Four Resolutions to Reach Your 2017 Goals
by Allen S. Roth, Wall Street Journal, December 31, 2016
Looking back at the past year, can you say you did everything to maximize your investment portfolio?
It's easy to get caught up in the daily grind and forget to conduct basic maintenance on your investments or to get led astray by the punditry. But minding your financial fundamentals and ignoring the herd are crucial steps if you want to have the financial independence to do what you want for the rest of your life.
With the new year comes a time for a fresh start in your portfolio. These four simple resolutions are key to achieving your goals:
I will ignore the forecasts and my instincts for both stocks and bonds.
Have you seen some forecasts of the 2017 stock market and interest rates that imply great precision? Unfortunately, no one knows the future and most stock forecasts are on par with a Magic 8 Ball. Sure, the Federal Reserve will likely raise interest rates, but the Fed controls only the overnight rate. Economists have an awful track record of forecasting longer-term rates such as the 10-year Treasury note. I suspect a key reason that investors typically buy high and sell low is that they count on these experts.

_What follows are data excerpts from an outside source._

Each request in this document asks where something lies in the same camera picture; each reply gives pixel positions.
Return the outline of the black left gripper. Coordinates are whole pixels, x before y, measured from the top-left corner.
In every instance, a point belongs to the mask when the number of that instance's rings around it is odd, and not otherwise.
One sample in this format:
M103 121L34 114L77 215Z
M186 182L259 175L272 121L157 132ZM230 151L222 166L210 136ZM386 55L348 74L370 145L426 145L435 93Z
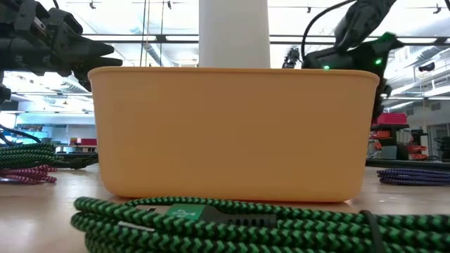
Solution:
M122 66L122 60L104 58L114 52L111 45L82 36L75 17L54 7L45 9L37 0L13 0L13 69L42 76L56 72L74 75L91 91L89 71L98 67Z

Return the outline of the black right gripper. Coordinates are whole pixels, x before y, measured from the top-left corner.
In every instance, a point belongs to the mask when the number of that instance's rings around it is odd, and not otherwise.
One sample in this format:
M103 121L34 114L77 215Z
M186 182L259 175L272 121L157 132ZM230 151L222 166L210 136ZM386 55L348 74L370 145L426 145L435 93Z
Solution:
M323 70L361 70L378 76L379 83L375 93L372 119L382 114L383 95L390 96L392 87L384 78L387 59L391 50L402 48L404 43L392 33L384 33L380 38L367 41L348 51L327 48L308 53L303 57L302 68Z

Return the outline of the red storage bin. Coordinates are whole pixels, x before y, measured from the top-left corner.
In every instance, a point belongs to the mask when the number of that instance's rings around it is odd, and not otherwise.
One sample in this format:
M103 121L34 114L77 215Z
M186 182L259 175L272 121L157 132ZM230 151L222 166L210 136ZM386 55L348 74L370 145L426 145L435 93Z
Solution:
M375 124L407 124L407 116L404 113L384 112L375 120Z

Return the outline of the black shelf with orange bins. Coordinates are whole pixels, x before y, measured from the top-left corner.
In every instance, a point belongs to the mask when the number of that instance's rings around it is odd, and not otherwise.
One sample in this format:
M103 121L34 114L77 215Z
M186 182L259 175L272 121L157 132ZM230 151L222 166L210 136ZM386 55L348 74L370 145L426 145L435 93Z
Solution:
M422 129L411 129L407 124L379 124L371 127L367 157L379 160L427 160L428 147L421 138Z

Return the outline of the yellow plastic bin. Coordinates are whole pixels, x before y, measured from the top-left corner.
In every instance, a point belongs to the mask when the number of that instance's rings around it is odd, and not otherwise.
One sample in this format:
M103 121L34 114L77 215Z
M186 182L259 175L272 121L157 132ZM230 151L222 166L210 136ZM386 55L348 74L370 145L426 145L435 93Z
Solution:
M343 202L361 190L375 74L100 67L89 79L114 195Z

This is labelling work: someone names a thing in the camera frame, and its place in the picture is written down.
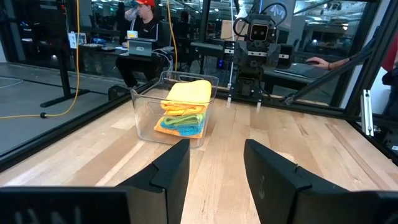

Don't listen to them and invest based on your ability to absorb risk.
I will set my allocation based on what I can afford to lose and try to remember the pain I felt on March 9, 2009, when stocks hit bottom before the current bull market.
Research reveals that investors think they can take more risk when stocks are at an all-time high only to turn to cash after a plunge. If that's you, you may have too much risk. Pull out a brokerage or mutual -fund statement from October 2008 to March 2009 and try to remember how you felt. Look to see if you sold stocks when the half-off sale was going on.
Embrace the pain you felt back then and set your overall allocation between stocks and bonds accordingly.
I will go against the herd and rebalance, which means buying the asset class that has underperformed.
I tell clients that setting an asset allocation is the second-most-important decision they will have to make. The most important decision is committing to stick to it. While the stock market may be unpredictable, human behavior is not. Investors will be predictably irrational, as the namesake book says, and continue to buy after stocks surge and sell after a plunge.
Make a resolution to stick to your asset allocation, recognizing that this requires flipping the script and selling to get back to your target stock allocation after a surge and buying after a plunge. After all, it's better to buy low and sell high than the reverse.
I will remember that fees and returns are inversely correlated. (Ed: the writer is referring primarily to mutual fund load fees and mutual fund operating expenses.)
Sure it feels good to say that the overall return is more important than fees but, in reality, higher fees have resulted in lower investor returns. If, for example, stocks earn 4% above inflation while high-quality bonds earn a real 1%, then a portfolio comprised of half stocks and half bonds may earn a 2.5% real long-run return before fees.
Make a resolution to keep fees low. That includes fund fees and advisory fees.
Summing it Up
As it happens, investing the right way is downright dull. Excitement is a sign you are a speculator rather than an investor. The silver lining, however, is that your portfolio will likely grow faster, getting you to financial independence that much sooner to pursue all the excitement you desire.
So here's wishing you a dull 2017 in investing and an exciting year in most everything else.
"Allen S. Roth is the founder of Wealth Logic, a financial-planning firm in Colorado Springs, Colo. He writes the Weekend Investor column for The Wall Street Journal. In this column of December 31, 2016 he sets forth a back-to-basics, buy and hold, refresher for investors. He uses some hyperbole, and I do not agree with all of his points for all investors. Still, this essay is definitely worth reading and considering."